The question is not only whether Pulumi can encrypt the value. The question is whether the value belongs in the config surface of the stack at all.

If a secret is managed by the cloud platform, rotated there, consumed by multiple systems, or already handled through provider-native tooling, we usually keep it there and reference it from the program. That keeps the ownership model clearer and avoids turning stack config into a secret dump with nicer formatting.

What we avoid

We avoid using config as a substitute for making a decision in code.

We avoid config keys that really mean “create this extra thing” or “change the behavior of the system in this stack” when that behavior is important enough that it should be visible in the program. We avoid huge stack files full of vague keys that only make sense if you already know how the stack evolved. We avoid hiding structure behind flags. That is often a sign repeated Pulumi code was abstracted before the shared boundary materialized.

We also avoid repeating shared defaults in every stack file by hand. If the value is genuinely common, it usually belongs in shared code or a shared component, not copied across dev, stg, and prd forever just because YAML is cheap to duplicate.

And we avoid stack config that starts behaving like a product settings panel. Once config feels more expressive than the code, the boundary is usually wrong.

A split that stays readable

A simple split works well most of the time:

• stack config holds values
• code holds behavior
• shared modules hold reusable patterns
• secret systems hold actual secrets

That is not some universal law. It is just a boundary that keeps the repo readable.

If prd uses a larger database size, that fits naturally in stack config. If prd gets deletion protection, stricter backup policy, or an extra integration, that should usually be visible in the environment entry point or the shared code it calls. If a credential is already owned somewhere else, it should usually stay there.

When those boundaries stay clear, the repo is easier to read. Stack config tells you what varies by environment. Code tells you what the system actually does.
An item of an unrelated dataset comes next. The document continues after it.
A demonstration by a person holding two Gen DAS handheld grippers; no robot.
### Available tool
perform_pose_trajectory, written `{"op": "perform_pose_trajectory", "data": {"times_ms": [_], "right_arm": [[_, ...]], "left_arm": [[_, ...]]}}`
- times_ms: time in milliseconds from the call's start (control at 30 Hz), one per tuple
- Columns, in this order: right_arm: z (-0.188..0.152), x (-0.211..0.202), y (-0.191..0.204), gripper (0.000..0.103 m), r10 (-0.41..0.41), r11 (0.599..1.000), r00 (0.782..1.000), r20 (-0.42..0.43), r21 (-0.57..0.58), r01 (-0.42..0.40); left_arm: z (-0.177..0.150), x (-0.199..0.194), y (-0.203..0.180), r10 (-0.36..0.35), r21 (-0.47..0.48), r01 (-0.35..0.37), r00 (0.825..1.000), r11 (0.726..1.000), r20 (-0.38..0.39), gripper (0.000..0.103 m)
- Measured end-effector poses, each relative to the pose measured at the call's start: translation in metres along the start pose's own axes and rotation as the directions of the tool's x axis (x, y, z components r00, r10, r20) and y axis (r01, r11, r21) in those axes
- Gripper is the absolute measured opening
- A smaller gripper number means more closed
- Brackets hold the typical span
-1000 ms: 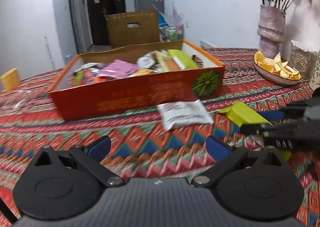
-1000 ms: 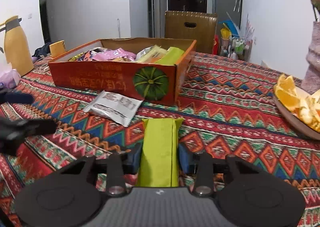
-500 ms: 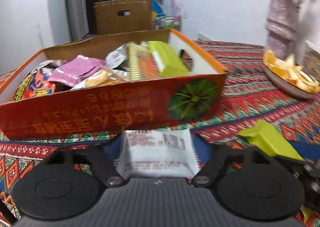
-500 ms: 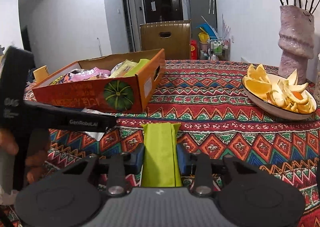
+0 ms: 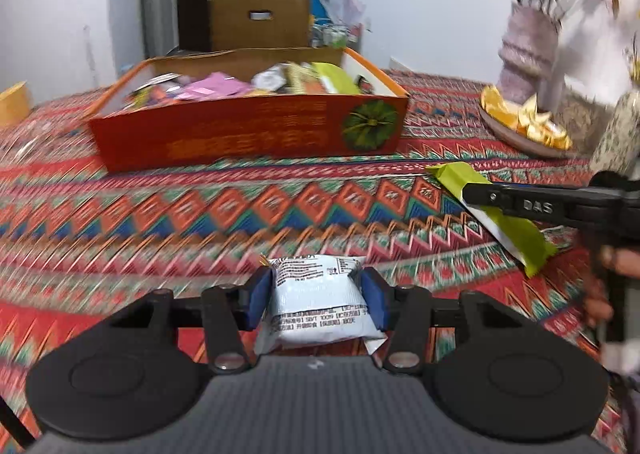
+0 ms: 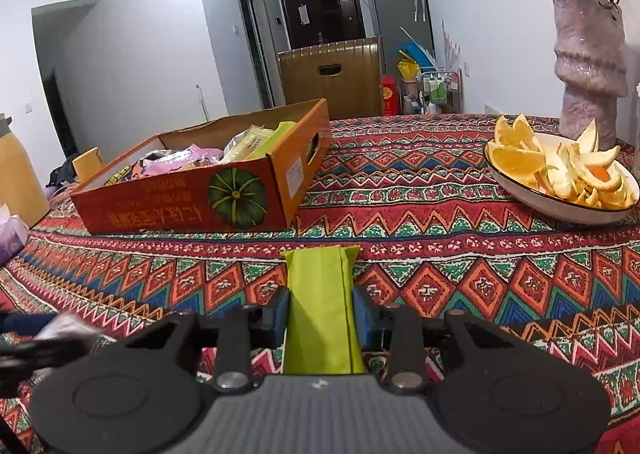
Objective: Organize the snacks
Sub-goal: 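Grasp the last yellow-green stick packet with the right tool while the left tool grasps a white sachet, then lower the stick packet and white sachet into the box and open both tools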
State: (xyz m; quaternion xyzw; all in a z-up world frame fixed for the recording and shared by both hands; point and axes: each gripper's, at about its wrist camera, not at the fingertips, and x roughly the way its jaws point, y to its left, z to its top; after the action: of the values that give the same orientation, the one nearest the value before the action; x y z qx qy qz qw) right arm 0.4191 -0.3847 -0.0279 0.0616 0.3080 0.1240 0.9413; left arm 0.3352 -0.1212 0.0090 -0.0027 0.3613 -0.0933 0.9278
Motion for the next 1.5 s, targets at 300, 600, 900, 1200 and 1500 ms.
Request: {"op": "perform_pose_trajectory", "data": {"times_ms": [300,600,900,1200,1500], "right_arm": [[-0.013,-0.022,0.044,0.032,-0.097,0.982,0.995,0.038,-0.156,0.102],[-0.056,-0.106,0.112,0.032,-0.008,0.989,0.996,0.088,-0.146,0.021],[-0.066,-0.153,0.149,0.032,0.022,0.993,0.993,0.118,-0.120,-0.008],[-0.021,-0.154,0.155,0.032,0.040,0.985,0.979,0.198,-0.172,-0.006],[0.056,-0.121,0.160,0.032,0.115,0.967,0.954,0.278,-0.251,-0.043]], "left_arm": [[-0.046,-0.100,0.063,0.059,-0.105,-0.048,0.992,0.993,0.109,0.050],[-0.066,-0.136,0.089,0.022,-0.104,-0.004,0.985,0.995,0.169,0.050],[-0.052,-0.155,0.099,-0.038,-0.084,0.061,0.967,0.995,0.250,0.050],[0.000,-0.155,0.126,-0.075,-0.077,0.104,0.946,0.992,0.315,0.050],[0.079,-0.124,0.142,-0.103,-0.063,0.138,0.917,0.988,0.385,0.050]]}}
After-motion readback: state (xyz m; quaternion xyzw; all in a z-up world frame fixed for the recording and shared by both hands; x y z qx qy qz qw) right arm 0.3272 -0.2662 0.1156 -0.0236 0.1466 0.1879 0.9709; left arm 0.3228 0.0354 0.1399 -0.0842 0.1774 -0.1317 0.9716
What this looks like in practice

A healthy stack config file is usually small:

config:
  gcp:project: anriku-public-dev
  gcp:region: europe-west1
  app:domain: dev.anriku.com
  app:dbInstanceClass: db-custom-1-3840
  app:backupRetentionDays: 7
  app:budgetMonthlyEur: 50

That is straightforward. It tells you which values this stack uses.
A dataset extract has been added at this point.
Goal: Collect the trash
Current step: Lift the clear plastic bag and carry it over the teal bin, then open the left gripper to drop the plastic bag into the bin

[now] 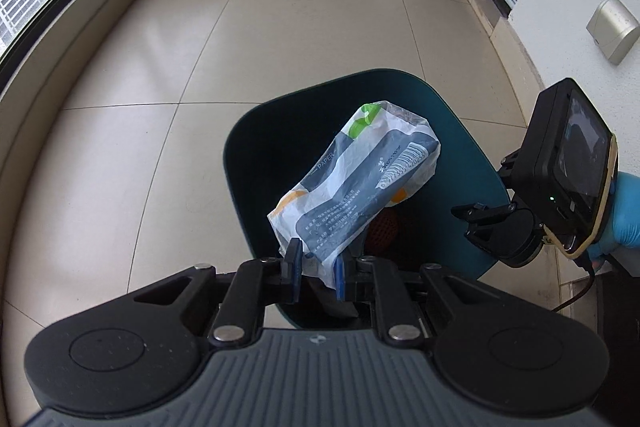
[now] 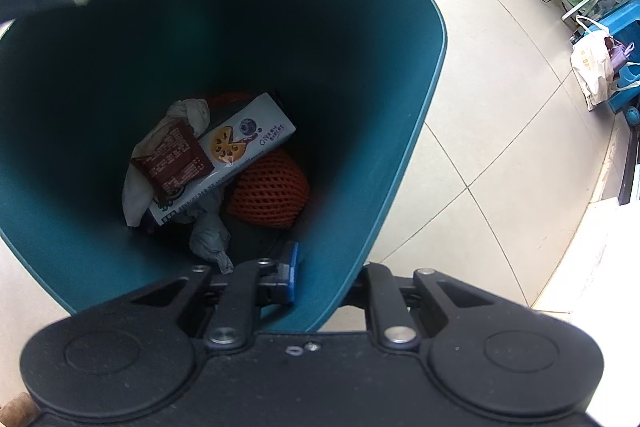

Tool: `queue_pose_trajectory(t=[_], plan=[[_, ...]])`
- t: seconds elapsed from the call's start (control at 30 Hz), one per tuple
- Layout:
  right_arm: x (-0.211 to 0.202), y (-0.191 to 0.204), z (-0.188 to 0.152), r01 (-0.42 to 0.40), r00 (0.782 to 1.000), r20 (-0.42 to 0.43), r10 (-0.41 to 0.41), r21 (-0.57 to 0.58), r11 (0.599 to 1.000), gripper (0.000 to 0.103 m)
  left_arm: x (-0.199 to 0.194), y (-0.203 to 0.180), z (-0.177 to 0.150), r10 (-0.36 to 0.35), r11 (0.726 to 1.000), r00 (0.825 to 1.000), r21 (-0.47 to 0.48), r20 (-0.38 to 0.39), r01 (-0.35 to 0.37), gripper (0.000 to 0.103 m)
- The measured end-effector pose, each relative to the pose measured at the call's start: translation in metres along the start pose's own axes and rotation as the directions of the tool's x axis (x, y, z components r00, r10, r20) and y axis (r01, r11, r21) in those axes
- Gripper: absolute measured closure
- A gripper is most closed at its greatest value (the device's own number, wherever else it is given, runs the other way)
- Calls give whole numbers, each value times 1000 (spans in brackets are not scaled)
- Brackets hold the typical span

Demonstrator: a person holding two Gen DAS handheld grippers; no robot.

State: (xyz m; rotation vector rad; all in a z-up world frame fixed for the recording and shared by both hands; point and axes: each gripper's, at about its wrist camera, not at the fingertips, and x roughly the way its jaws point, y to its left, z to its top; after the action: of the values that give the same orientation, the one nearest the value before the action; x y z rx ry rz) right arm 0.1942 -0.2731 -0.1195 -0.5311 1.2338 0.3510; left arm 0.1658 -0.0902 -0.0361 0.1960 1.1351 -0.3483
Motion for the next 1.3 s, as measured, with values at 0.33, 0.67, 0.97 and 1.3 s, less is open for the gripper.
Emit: queue_pose_trajectory(t=[0.33, 0.67, 0.97, 1.3], plan=[[-2, 1, -1, -4, 1000, 5, 4, 9, 1000, 89, 81, -32, -13, 16, 999, 987, 30, -161, -11, 88], [-3, 0, 0, -8, 1000, 7, 8, 13, 1000, 89, 110, -41, -16, 46, 997, 979, 67, -199, -33, 87], [-4, 1, 1, -9, 1000, 0, 9, 17, 1000, 89, 103, -33, -18, 7, 1000, 981, 27, -193, -2, 82], [1, 1, 3, -8, 1000, -7, 8, 11, 1000, 89, 83, -23, -18, -54, 998, 988, -15, -148, 53, 69]])
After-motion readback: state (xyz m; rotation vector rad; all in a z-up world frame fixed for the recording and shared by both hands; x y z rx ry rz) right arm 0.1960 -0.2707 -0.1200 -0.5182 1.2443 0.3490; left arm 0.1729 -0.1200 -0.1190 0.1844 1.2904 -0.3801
What we do not want is something more like this:

config:
  app:enableProdOnlyIntegration: true
  app:useStrictDeletionProtection: true
  app:createFailoverReplica: false
  app:extraMonitoringMode: full
  app:workflowShape: extended
  app:networkModel: isolated

At that point config is no longer just supplying inputs. It is starting to define how the system behaves.
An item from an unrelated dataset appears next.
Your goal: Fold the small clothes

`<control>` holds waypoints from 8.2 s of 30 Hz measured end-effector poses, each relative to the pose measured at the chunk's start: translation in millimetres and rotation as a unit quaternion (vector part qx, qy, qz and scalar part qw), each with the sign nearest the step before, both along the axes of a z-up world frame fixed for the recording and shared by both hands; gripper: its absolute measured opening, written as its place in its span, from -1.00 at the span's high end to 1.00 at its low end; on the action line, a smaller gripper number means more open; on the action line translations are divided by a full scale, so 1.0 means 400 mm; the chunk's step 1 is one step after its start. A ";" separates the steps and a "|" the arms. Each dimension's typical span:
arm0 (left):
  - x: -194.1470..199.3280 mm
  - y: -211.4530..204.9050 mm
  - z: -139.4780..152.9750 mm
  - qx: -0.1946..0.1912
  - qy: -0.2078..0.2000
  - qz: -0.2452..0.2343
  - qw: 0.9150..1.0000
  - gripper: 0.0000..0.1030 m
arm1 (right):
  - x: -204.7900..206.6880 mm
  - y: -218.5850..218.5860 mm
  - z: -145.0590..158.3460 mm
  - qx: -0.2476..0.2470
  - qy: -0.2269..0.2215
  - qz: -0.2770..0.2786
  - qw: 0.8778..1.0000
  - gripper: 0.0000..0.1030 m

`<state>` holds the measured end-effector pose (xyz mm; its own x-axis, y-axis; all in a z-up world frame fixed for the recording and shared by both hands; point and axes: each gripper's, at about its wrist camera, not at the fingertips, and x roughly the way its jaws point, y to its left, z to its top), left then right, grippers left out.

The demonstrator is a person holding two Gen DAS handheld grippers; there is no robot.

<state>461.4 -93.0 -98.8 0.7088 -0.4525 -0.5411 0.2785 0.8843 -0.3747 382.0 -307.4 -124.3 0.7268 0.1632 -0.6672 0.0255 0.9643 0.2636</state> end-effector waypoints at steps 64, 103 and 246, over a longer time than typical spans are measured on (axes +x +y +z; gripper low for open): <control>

That does not mean every boolean is bad. It means the more stack config starts reading like a hidden control plane, the more likely it is that the boundary has drifted.

How this fits with directory per environment

This matters even more once we keep a directory per environment.

That structure is supposed to make the environment boundary easy to see. If the directory looks clean but the real differences are buried in stack config, then the structure is only doing half the job. The filesystem says “the environment is defined here” while the actual behavior is still scattered.

That is why we keep stack config narrow. The environment entry point should still be able to tell the story of that environment. Config should support that with values, not replace it with indirection.

The point

Pulumi stack config is useful when it stays boring.

It should carry inputs, not hidden behavior. It should make environment-specific values easy to override without making the stack harder to understand.

We keep values in config. We keep behavior in code. We keep secrets where they are actually owned.